Wednesday, July 25, 2012

Senate agrees on majority votes for tax cut extensions

Senate Majority Leader Harry Reid (D-NV) and Senate Minority Leader Mitch McConnell (R-KY) (R) attend the unveiling ceremony of a statue of former U.S. President Gerald Ford in the Rotunda of the U.S. Capitol in Washington May 3, 2011. REUTERS/Joshua Roberts Reid and McConnell. Fun times. After a great deal of political posturing and backdoor negotiating, Senate Majority Leader Harry Reid and Minority Leader Mitch McConnell reached an agreement to hold two majority votes on the parties' competing tax bills. The Democrats' bill extends the Bush tax cuts for income up to $250,000 and includes the earned income tax credit, child tax credit and opportunity tax credit for college tuition. The Republican plan extends the tax cuts for everyone, but ends those tax credits, effectively hiking taxes on millions of middle-class American families.

Reid seems assured that he has enough votes for a majority, and McConnell has another plan in the works: He says the bill isn't Constitutional because all tax and spending bills are supposed to originate in the House, so it has what's known as a "blue slip problem."

'The only reason we won't block [the Democratic bill] today is that we know it doesn't pass constitutional muster and won't become law,' he said on the Senate floor.
Reid had attempted to get McConnell to agree to holding up-or-down-votes on both the Democratic and Republican bills, but McConnell refused, apparently thinking he'll have a leg up on Reid with that. Republicans are using the "blue slip" argument too. But what McConnell is overlooking is the fact the transportation bill and the FAA reauthorization bills had the same origination issue, but both passed.

So, if the Democrats' bill passes, and if McConnell and House Speaker John Boehner try to derail these middle-class tax cuts on arcane procedural grounds, they're still in the bad political position of standing in the way of tax cuts for the middle class in order to protect the wealthy. On top of that, they're actually raising taxes on a good chunk of middle-class families by getting rid of popular tax credits.

Voting starts at 4:00 ET, with the Republican bill first.

1:04 PM PT: Ok, it is the Senate after all. The 4:00 ET deadline is slipping away, but they should be voting relatively soon.

1:09 PM PT: And it starts with the McConnell-Hatch amendment to extend all the Bush tax cuts for a year. This is a simple majority vote.
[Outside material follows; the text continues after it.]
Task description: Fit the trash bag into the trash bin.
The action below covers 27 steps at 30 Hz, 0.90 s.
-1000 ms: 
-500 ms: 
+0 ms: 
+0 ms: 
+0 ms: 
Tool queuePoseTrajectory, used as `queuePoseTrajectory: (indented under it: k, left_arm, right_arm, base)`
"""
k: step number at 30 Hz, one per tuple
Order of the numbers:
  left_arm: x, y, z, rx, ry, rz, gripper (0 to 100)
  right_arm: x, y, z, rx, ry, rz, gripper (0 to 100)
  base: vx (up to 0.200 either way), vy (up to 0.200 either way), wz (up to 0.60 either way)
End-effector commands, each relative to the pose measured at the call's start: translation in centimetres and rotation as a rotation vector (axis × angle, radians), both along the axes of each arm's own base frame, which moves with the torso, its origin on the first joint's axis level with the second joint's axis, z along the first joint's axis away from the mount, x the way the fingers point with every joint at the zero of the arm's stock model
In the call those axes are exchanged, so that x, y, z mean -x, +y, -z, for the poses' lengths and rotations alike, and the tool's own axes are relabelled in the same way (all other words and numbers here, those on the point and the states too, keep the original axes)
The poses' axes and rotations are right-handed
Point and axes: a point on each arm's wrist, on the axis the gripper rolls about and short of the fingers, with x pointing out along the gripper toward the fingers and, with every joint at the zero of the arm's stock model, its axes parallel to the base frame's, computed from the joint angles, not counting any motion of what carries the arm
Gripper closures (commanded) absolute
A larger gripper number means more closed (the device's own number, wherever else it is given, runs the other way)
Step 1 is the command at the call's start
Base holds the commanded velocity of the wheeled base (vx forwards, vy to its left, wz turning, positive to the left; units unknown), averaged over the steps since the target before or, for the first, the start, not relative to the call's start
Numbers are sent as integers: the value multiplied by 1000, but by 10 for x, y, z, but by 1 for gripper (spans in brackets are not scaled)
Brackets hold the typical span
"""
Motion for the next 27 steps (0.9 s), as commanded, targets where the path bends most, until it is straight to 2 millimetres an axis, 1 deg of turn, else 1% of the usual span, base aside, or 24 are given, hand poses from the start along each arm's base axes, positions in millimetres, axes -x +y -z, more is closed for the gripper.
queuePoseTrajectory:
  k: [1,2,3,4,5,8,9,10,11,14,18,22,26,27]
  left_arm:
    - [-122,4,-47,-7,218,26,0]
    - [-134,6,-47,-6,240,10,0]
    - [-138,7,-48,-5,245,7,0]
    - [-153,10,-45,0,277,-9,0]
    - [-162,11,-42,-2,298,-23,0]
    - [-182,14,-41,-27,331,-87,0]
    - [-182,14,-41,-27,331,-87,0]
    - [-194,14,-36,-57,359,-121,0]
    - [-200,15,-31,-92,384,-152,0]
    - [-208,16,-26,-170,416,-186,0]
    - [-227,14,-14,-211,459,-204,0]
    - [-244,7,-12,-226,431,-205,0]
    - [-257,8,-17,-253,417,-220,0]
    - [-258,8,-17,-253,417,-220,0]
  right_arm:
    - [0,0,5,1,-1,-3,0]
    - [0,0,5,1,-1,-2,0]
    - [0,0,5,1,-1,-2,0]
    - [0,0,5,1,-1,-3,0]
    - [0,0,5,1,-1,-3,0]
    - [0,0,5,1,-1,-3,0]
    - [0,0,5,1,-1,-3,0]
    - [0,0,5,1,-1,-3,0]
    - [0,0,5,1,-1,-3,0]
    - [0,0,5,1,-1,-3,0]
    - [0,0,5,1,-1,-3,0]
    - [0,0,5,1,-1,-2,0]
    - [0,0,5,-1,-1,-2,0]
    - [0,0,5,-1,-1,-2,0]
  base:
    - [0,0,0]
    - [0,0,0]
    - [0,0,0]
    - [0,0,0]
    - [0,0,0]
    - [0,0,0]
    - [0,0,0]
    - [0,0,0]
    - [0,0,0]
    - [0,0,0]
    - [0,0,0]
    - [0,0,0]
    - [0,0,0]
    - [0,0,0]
1:17 PM PT: Scott Brown votes "no" on McConnell-Hatch. Will he vote for the Dem bill?

1:17 PM PT: How close is Harry Reid's margin? Maybe this will tell us.

RT @brianefallon: Those sirens you hear outside the Capitol are the Vice President's motorcade arriving.
— @samsteinhp via TweetDeck 1:23 PM PT: MT @StevenTDennis: VP Biden is in the chair to preside over tax vote
— @rollcall via TweetDeck

1:27 PM PT: Mark Pryor (D-AR) first Dem to vote for McConnell-Hatch.

1:31 PM PT: Vice President Biden announces the McConnell-Hatch results. It fails 45-54.

1:35 PM PT: Republican Susan Collins joined Scott Brown to vote against the GOP measure. No bets on what they'll do with the Dem bill. They could join Joe Lieberman who has vowed to vote no on both.

1:41 PM PT: McConnell says not raising taxes on 98% is just politics. Huh. That's not the strongest GOP talking point in history.

1:51 PM PT: After a particularly dickish display by McConnell, bloviating about what is and isn't "serious legislation," the Senate is now voting on the Democrats' bill.

2:01 PM PT: Scott Brown votes no on the Dem bill, as does Lieberman. Nice company there, Scotty.

2:08 PM PT: VP Biden announces the bill passes, 51-48. Roll call as soon as available. Harry Reid just won a big one, and all the pressure is on Boehner, now.